In order to comply with the OSHA Hazard Communication Standard, WCM has posted the Chemical Hazard Communication Plan for Non-Laboratories as well as the Laboratory Chemical Hygiene Plan. Information on chemical safety is also provided in EHS core safety training programs. An informational sheet is available to provide an overview of the GHS program.
Labeling Requirements (How Hazards are Communicated)
Labels can be used to quickly learn how to work with chemicals safely and how they may impact your health. All GHS compliant labels feature the following elements:
- Chemicals are classified into 16 physical, 10 health and three environmental Hazard Classes.
- Pictograms (right) are used to quickly convey these hazard classes.
- Signal Words appear on the label and include “Danger” for high hazards and “Warning” for moderate hazards.
- Precautionary Statements describe how to protect yourself (ex. Use only in well-ventilated area).
- Hazard Statement(s) describe the nature of the hazard (e.g. causes damage to kidneys through prolonged or repeated exposure when absorbed through the skin)

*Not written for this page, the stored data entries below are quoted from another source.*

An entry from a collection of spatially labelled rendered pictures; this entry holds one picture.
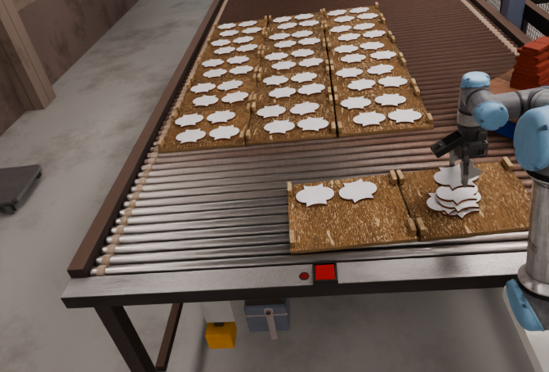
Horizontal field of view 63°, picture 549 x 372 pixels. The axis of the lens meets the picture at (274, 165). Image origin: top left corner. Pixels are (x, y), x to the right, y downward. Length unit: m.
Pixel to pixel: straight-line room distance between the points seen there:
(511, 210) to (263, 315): 0.88
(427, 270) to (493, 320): 1.12
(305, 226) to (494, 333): 1.25
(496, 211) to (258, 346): 1.34
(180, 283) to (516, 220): 1.10
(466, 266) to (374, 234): 0.29
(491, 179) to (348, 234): 0.58
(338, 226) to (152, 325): 1.42
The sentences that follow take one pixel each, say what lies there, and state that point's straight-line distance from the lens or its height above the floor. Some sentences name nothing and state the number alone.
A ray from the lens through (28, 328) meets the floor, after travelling 3.03.
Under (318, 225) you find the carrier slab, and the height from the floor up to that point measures 0.94.
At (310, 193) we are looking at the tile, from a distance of 1.68.
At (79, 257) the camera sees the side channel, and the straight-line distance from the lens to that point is 1.72.
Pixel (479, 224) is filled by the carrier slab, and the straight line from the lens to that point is 1.60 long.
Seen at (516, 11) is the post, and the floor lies 0.99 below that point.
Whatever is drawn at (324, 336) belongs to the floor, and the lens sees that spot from 2.41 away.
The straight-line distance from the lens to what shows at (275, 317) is 1.53.
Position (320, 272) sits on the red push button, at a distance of 1.43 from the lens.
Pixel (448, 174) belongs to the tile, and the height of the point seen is 1.05.
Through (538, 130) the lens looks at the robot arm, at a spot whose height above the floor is 1.53.
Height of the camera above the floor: 2.01
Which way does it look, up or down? 35 degrees down
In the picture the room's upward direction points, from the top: 9 degrees counter-clockwise
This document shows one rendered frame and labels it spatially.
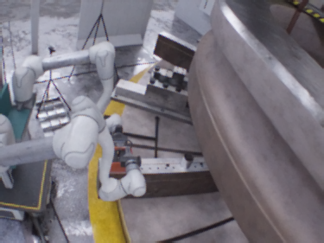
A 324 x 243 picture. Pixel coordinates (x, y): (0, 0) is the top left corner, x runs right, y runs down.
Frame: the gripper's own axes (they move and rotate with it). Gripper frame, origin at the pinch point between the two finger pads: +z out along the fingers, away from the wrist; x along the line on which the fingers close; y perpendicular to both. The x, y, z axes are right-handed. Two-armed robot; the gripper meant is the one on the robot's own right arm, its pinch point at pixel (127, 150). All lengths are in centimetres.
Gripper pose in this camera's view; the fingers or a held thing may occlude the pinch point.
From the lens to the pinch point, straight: 175.8
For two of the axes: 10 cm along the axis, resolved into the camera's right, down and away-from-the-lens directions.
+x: -9.5, -0.2, -3.2
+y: 1.9, -8.4, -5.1
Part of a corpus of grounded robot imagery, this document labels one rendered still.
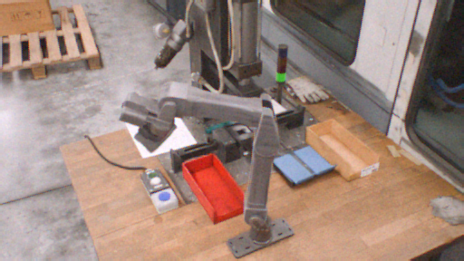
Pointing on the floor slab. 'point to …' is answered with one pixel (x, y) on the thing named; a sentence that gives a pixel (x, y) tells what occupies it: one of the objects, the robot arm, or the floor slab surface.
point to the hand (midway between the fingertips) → (150, 140)
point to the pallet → (53, 44)
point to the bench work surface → (192, 223)
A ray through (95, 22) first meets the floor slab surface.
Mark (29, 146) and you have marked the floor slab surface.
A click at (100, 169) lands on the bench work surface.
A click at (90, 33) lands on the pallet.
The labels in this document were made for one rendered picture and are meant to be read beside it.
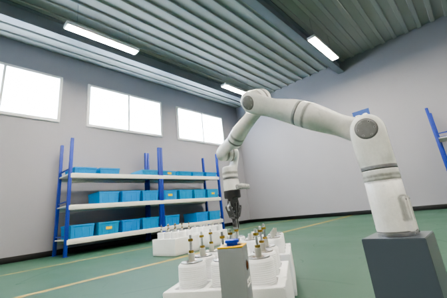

- Labels must also include the name, address, and phone number of the responsible party as well as the product identifier (product or chemical name).
Safety Data Sheets
The law requires that a chemical manufacturer, distributor, or importer provides Safety Data Sheets (SDSs) (formerly MSDSs or Material Safety Data Sheets) for each hazardous chemical, to communicate information to users about these hazards, in addition to what is on the label. The information contained in the SDS is required to be presented in a consistent, user-friendly, 16-section format. These sections include:
- Identification of the Substance and Supplier
- Hazard Identification
- Ingredient Composition/Information
- First Aid Measures
- Firefighting Measures
- Accidental Release Measures
- Handling and Storage
- Exposure Controls/Personal Protection
- Physical and Chemical Properties
- Stability and Reactivity Information
- Toxicological Information
- Ecological Information
- Disposal Considerations
- Transport Information
- Regulatory Information
- Other Information
Information on a chemical label is related to what can be found in the SDS. For example, the precautionary and hazard statements on the label will appear in section two of the SDS. Section eight of the SDS will always contain important protective information for a chemical user, such as engineering controls and personal protective equipment that should be used.